- [Directions]
Each line below needs to be duplicated without alteration.

═════ The data

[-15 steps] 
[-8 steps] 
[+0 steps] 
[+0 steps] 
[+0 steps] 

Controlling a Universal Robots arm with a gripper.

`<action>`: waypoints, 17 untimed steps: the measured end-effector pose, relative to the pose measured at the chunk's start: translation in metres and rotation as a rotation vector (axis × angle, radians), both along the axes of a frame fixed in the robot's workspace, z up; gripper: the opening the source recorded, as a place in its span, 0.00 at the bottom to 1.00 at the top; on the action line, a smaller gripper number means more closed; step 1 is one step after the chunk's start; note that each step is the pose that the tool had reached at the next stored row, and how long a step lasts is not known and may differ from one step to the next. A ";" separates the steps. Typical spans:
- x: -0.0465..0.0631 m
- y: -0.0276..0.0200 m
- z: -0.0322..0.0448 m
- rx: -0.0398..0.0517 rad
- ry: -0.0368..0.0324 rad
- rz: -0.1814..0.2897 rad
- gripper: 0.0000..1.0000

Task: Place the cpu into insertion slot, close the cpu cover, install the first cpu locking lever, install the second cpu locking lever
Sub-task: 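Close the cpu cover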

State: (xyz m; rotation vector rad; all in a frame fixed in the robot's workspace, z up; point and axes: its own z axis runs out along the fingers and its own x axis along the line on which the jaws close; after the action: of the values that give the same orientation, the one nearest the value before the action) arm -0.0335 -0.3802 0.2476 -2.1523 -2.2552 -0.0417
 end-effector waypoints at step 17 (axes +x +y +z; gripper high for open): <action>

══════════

- [Your response]
[-15 steps] 
[-8 steps] 
[+0 steps] 
[+0 steps] 
[+0 steps] 

Controlling a Universal Robots arm with a gripper.

`<action>`: waypoints, 17 untimed steps: the measured end-effector pose, relative to the pose measured at the chunk's start: translation in metres and rotation as a rotation vector (axis × angle, radians), both along the axes of a frame fixed in the robot's workspace, z up; gripper: the opening the source recorded, as a place in its span, 0.00 at the bottom to 1.00 at the top; on the action line, a smaller gripper number means more closed; step 1 is one step after the chunk's start; note that each step is the pose that the tool had reached at the next stored row, and how long a step lasts is not known and may differ from one step to the next. A ";" separates the steps. Typical spans:
- x: -0.0465..0.0631 m
- y: -0.0276..0.0200 m
- z: -0.0322..0.0448 m
- rx: -0.0398..0.0517 rad
- ry: -0.0368..0.0324 rad
- rz: -0.1814..0.2897 rad
- gripper: 0.0000..1.0000

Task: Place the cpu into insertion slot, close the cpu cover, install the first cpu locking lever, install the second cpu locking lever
Sub-task: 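Close the cpu cover
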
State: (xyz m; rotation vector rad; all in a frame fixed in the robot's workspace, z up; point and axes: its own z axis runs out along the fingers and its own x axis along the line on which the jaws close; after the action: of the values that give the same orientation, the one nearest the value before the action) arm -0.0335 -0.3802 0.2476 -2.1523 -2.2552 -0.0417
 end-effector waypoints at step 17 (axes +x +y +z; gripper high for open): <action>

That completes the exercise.